Libertà dei mari oggi significa, intanto, che il mare è aperto all'uso comune e ininterrotto di tutte la Nazioni. Se il mare aperto non è soggetto alla sovranità di alcuno Stato, qual'è la sua posizione giuridica? Ulpiano dichiarò che il mare è aperto a tutti per natura. Celso, invece, considerò il mare come l'aria, comune a tutti gli uomini. In tempi meno lontani dai nostri significativa è l'opera Mare Liberum che Grozio scrisse nel 1606 per sostenere i diritti olandesi di navigazione e commercio con le indie, in opposizione ai diritti portoghesi al monopolio. Dal tempo di Grazia si è avuto un enorme progresso nel concetto della libertà dei mari.
E' stato detto da un grande giurista francese che "il mare aperto non fa parte del territorio di alcuno Stato. Nessuno Stato può vantare su di esso diritto di proprietà, sovranità o giurisdizione. Nessuno può legalmente pretendere di dettare leggi per i mari aperti".
L'Istituto di Diritto Internazionale, dopo una discussione molto dotta che ebbe luogo durante la sessione di Losanna nel 1927, adottò una dichiarazione che riassume chiaramente la posizione legale moderna: "il principio della libertà del mari implica, in special modo, le seguenti conseguenze:
1 ) libertà di navigazione nei mari aperti, soggetti ad esclusivo controllo, in mancanza di una convenzione contraria, dello stato la cui bandiera è portata dalla nave;
2) libertà di pesca in alto mare soggetto allo stesso controllo;
3) libertà di posare cavi sottomarini in alto mare;
4) libertà di circolazione aerea sopra il mare aperto".
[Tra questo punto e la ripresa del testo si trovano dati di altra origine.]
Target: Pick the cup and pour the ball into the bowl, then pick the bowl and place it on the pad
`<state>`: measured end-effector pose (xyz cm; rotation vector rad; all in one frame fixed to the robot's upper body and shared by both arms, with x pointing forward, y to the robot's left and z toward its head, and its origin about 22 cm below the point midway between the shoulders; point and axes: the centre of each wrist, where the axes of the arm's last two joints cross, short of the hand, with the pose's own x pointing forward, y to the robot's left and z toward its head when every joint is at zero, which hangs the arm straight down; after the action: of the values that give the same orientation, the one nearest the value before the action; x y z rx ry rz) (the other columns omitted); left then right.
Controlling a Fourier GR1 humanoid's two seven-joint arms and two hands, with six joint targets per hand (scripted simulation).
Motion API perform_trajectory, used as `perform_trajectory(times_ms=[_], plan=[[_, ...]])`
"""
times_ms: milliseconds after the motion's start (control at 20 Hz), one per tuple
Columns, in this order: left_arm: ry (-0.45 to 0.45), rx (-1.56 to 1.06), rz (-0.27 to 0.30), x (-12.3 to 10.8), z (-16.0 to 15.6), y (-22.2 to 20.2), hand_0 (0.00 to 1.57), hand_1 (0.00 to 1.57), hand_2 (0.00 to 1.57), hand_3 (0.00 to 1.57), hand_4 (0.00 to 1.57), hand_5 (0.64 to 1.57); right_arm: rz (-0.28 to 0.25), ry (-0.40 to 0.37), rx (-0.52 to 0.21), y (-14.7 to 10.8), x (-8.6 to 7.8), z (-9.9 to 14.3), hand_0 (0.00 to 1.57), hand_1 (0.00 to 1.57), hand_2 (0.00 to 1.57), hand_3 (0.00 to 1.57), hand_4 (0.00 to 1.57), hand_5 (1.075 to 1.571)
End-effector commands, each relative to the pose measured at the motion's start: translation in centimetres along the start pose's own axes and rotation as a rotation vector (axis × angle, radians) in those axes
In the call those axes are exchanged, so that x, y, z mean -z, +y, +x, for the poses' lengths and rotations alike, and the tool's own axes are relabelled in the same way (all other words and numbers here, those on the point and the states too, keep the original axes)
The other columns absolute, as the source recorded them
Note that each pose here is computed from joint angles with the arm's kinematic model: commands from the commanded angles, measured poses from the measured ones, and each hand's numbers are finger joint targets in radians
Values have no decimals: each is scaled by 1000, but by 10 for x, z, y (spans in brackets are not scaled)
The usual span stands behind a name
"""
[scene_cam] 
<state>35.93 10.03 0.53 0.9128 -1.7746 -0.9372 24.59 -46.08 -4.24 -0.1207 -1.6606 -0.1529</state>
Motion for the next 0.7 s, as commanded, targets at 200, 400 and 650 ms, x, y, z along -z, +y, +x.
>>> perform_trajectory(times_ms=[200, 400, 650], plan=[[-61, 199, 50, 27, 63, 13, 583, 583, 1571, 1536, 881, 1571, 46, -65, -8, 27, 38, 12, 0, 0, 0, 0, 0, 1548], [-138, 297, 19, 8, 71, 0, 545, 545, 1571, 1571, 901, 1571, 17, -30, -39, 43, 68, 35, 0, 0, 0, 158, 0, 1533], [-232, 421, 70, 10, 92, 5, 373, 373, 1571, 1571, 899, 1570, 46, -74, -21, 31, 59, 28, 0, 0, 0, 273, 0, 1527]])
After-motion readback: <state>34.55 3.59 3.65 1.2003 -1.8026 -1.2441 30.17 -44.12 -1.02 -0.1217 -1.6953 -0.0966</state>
Peraltro, gli internazionalisti non sono di accordo sul concetto giuridico di libertà dei mari. L'alto mare è res nullius o res communis? E' cosa non appartenente a nessuno. per cui è assente il principio della sovranità o è cosa appartenente a tutti, essendo il mare pubblico perché è un mezzo necessario per la navigazione e il commercio internazionali?